The year is 2036. Professor Christine Jacobs teaches the law of AI at a Midwestern law school, while her ex-boyfriend, Paul Gantt and his college buddy Bart manage Eidya, a technology company in pursuit of “transhumanism,” whereby humans can transfer their personalities into lookalike humanoid robots using personal data. The concept has captured the attention of the US military, just as the UN begins to work on a new international treaty on the use of robots in war. Dr. Jacobs is called upon to provide advice to Eidya and the U.S. military as she teaches her classes, in which she discusses the nature of humanity in the age of AI, humanoid robots, and cyborgs, all while Gantt prepares the world for what’s next.
Forever: A Legal Sci-Fi Story, is a “new type of fiction,” says author Daniel Gervais, Milton R. Underwood Chair in Law and Director of the Vanderbilt Intellectual Property Program. The AI law expert wrote the book to teach technology law. While he notes that fiction has been used to teach technology law, Forever is, to his knowledge, the first full-length work designed to help readers (especially students) think about the legal issues that arise from AI and how governments and society should think about a future where robots can replace people.
“Fiction can be a good platform for teaching,” he says.
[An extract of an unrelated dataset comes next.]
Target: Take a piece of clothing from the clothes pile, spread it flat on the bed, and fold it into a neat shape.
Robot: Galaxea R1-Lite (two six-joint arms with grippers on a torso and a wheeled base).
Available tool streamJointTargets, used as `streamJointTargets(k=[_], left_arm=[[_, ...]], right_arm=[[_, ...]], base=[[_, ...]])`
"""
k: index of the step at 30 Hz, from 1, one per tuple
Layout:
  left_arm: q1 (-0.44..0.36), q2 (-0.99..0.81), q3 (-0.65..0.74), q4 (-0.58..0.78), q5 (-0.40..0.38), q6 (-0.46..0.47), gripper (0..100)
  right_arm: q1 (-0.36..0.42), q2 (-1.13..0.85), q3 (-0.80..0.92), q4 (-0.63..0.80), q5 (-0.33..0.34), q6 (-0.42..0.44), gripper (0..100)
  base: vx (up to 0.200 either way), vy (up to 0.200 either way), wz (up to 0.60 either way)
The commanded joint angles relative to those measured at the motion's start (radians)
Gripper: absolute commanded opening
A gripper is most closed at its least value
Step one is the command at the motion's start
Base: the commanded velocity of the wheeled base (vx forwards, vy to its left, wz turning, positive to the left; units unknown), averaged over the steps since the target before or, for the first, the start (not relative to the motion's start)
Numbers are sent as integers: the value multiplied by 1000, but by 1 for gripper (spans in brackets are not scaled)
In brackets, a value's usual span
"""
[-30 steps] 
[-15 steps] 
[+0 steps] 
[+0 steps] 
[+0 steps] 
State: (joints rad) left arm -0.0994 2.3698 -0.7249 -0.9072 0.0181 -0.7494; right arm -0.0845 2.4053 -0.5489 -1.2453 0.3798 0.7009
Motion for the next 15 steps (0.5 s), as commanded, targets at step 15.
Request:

He notes that college students have been living in a world where the distinction between reality and fiction has grown increasingly blurred – “it’s entirely natural to post a pic that they modify with AI” – and so it stands to reason that a novel like Forever could be an effective tool for addressing a technological phenomenon with existential near-term implications.
The technological advancements described in the novel are based on Gervais’ own understanding of AI’s future, and on conversations with experts and journalists in the field. “This isn’t Star Trek,” he says, “it’s all stuff that could happen in the next 10-12 years.”
While Gervais hopes Forever will be a book that students will enjoy using to address important questions of AI and the law, he hopes the audience expands beyond the classroom, to “anyone who’s thinking about the ethics and the future of AI.”
Forever: A Legal Sci-Fi Story, is published by Anthem Press and available through multiple retailers.